(WHAT IS REQUIRED): In the listing below, locate the lines bearing the word "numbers". Copy every one of them.

(RAW DATA):

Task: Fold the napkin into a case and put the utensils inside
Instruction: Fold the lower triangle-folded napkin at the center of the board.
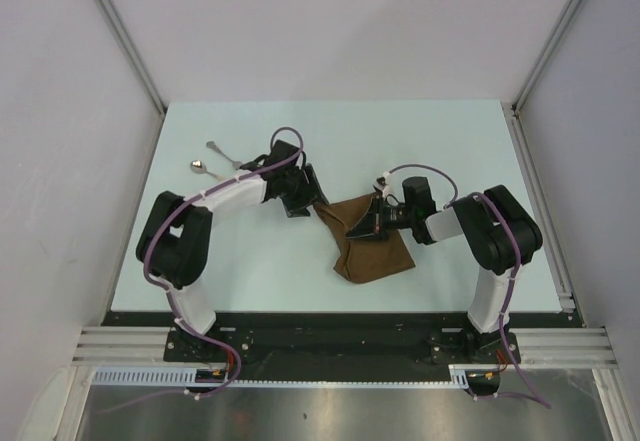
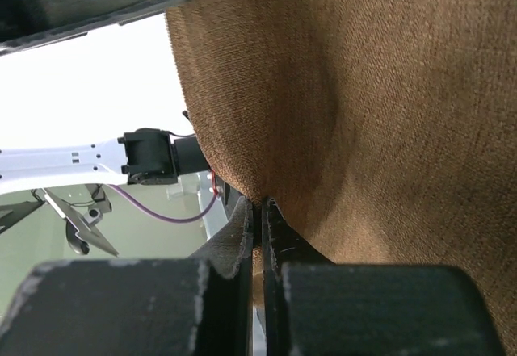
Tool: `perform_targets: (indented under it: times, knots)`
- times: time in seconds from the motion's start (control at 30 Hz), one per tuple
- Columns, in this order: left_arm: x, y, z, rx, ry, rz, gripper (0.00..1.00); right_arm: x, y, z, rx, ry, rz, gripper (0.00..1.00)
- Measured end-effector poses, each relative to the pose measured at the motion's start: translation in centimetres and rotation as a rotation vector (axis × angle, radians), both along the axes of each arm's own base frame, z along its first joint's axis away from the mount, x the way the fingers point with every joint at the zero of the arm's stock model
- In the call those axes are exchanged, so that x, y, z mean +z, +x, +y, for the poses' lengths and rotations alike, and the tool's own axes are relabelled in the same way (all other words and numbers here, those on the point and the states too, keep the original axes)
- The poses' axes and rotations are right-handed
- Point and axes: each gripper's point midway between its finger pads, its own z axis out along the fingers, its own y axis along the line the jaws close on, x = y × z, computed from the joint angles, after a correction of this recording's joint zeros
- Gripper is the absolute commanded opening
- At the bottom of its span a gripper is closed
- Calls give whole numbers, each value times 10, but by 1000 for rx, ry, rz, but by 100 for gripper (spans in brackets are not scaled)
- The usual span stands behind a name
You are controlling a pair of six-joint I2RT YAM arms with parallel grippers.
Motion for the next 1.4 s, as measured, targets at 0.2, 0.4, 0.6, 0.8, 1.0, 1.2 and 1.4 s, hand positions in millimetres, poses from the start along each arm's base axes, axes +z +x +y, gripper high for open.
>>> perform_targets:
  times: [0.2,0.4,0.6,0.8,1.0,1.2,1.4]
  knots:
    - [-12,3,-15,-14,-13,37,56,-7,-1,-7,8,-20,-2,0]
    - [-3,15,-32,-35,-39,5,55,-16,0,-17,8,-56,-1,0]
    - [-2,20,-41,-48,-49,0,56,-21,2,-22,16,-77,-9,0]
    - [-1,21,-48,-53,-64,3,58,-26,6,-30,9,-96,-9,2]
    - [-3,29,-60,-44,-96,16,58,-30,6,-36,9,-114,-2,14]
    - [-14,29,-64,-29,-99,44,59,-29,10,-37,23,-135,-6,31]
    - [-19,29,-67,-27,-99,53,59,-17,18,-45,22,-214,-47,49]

(RESPONSE):
- In the call those axes are exchanged, so that x, y, z mean +z, +x, +y, for the poses' lengths and rotations alike, and the tool's own axes are relabelled in the same way (all other words and numbers here, those on the point and the states too, keep the original axes)
- Calls give whole numbers, each value times 10, but by 1000 for rx, ry, rz, but by 100 for gripper (spans in brackets are not scaled)

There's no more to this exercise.